Department of Surgical Oncology and Gastrointestinal Surgery, Erasmus MC Cancer Institute, Rotterdam, The Netherlands.
Department of Hepato-Pancreato-Biliary Surgery and Liver Transplantation, University Medical Centre Groningen, University of Groningen, Groningen, The Netherlands.
Br J Cancer. 2020 Jul;123(2):196-206. doi: 10.1038/s41416-020-0881-z. Epub 2020 May 18.
Patients with resected colorectal liver metastasis (CRLM) who display only the desmoplastic histopathological growth pattern (dHGP) exhibit superior survival compared to patients with any non-desmoplastic growth (non-dHGP). The aim of this study was to compare the tumour microenvironment between dHGP and non-dHGP.

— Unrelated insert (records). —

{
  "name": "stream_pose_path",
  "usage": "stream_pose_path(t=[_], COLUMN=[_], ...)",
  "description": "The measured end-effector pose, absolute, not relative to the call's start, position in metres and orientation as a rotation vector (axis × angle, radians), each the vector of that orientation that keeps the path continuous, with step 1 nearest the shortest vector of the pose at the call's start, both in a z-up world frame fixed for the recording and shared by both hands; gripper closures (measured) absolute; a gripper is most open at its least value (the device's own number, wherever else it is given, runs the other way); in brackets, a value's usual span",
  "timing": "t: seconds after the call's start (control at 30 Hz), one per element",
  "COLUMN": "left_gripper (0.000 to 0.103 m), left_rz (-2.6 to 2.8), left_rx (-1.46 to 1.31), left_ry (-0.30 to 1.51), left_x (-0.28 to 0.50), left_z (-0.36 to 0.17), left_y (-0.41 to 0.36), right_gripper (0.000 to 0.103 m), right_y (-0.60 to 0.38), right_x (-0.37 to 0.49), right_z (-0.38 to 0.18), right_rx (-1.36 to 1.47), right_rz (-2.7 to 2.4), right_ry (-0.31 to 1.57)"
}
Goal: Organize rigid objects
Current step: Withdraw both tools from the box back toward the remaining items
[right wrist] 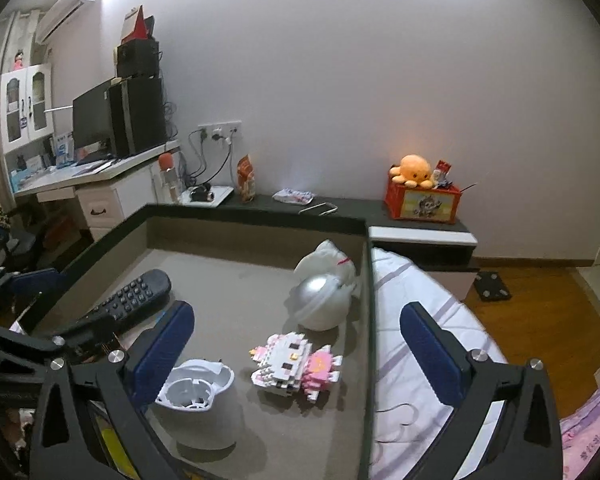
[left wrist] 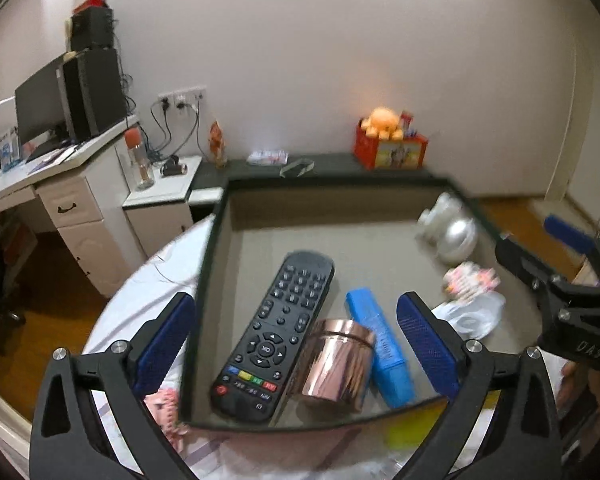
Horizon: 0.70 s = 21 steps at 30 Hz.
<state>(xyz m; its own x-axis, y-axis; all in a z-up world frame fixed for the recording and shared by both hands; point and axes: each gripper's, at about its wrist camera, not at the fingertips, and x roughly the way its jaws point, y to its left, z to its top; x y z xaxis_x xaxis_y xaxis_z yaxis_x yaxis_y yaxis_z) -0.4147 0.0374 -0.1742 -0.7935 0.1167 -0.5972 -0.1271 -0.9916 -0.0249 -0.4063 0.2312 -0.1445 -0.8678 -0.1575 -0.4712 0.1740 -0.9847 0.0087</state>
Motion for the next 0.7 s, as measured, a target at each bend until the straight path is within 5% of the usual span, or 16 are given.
stream_pose_path(t=[0.7], left_gripper=[0.0], left_rz=[2.956], left_rx=[-0.819], left_ry=[-0.046], left_x=[-0.24], left_z=[-0.115], left_y=[-0.022], right_gripper=[0.0], right_y=[0.234], right_x=[-0.246], right_z=[-0.072], right_rx=[0.538], right_rz=[-2.883], right_ry=[-0.003])
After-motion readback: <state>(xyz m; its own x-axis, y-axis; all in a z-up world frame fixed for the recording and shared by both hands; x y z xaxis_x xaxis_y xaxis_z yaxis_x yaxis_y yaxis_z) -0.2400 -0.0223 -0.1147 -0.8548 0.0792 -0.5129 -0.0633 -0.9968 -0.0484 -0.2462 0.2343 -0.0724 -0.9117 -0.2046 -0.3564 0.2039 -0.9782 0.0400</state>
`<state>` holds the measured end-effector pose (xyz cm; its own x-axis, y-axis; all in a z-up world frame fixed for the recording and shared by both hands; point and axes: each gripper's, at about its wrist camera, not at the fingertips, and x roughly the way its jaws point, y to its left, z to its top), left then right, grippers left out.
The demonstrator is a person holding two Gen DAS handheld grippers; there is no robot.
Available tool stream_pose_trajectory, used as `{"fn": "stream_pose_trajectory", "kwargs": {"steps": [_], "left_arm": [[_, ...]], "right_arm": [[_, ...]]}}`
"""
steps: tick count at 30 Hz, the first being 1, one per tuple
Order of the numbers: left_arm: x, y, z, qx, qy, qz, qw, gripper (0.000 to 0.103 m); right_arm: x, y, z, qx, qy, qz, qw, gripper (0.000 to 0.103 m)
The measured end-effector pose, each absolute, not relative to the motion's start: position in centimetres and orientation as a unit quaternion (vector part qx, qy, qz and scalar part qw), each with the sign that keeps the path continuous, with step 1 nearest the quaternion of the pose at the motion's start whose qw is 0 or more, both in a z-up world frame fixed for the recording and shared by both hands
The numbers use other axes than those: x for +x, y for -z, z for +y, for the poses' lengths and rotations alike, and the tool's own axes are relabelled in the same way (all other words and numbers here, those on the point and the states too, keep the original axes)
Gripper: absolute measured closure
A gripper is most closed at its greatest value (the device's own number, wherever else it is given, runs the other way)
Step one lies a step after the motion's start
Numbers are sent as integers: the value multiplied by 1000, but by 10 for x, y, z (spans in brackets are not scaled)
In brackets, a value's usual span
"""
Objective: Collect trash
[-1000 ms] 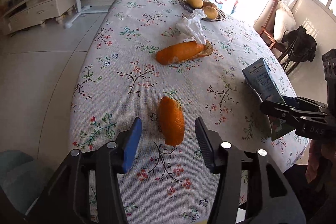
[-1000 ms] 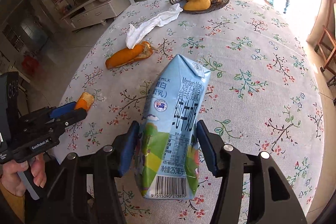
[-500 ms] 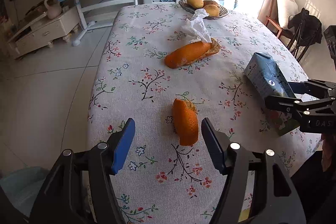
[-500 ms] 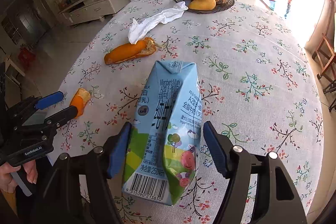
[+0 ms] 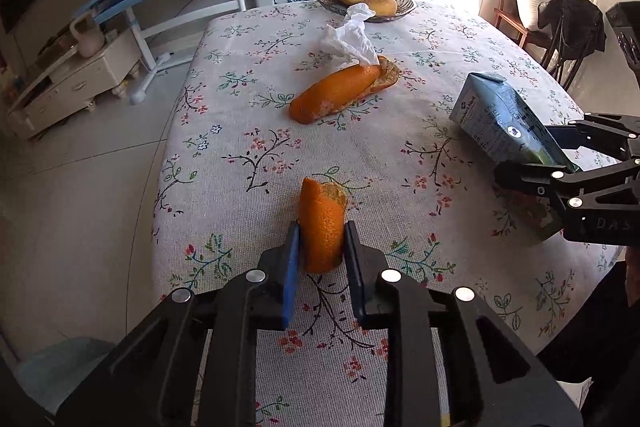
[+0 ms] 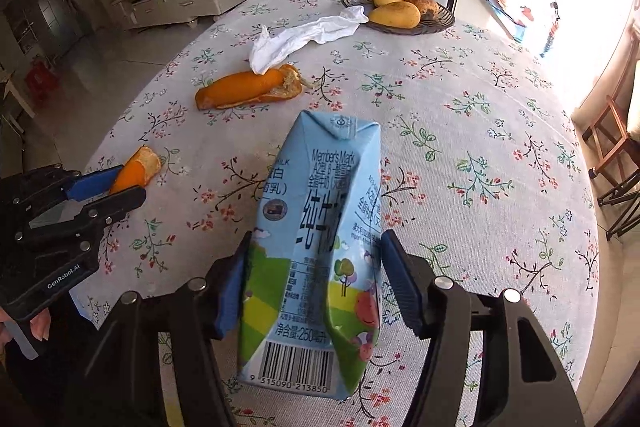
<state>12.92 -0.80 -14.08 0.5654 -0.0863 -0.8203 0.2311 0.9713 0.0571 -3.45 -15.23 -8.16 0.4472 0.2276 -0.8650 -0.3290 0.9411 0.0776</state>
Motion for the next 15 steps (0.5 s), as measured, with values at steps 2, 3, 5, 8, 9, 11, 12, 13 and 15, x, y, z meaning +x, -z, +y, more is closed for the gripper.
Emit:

The tumour microenvironment was investigated in three cohorts of chemo-naive patients surgically treated for CRLM. In cohort A semi-quantitative immunohistochemistry was performed, in cohort B intratumoural and peritumoural T cells were counted using immunohistochemistry and digital image analysis, and in cohort C the relative proportions of individual T cell subsets were determined by flow cytometry.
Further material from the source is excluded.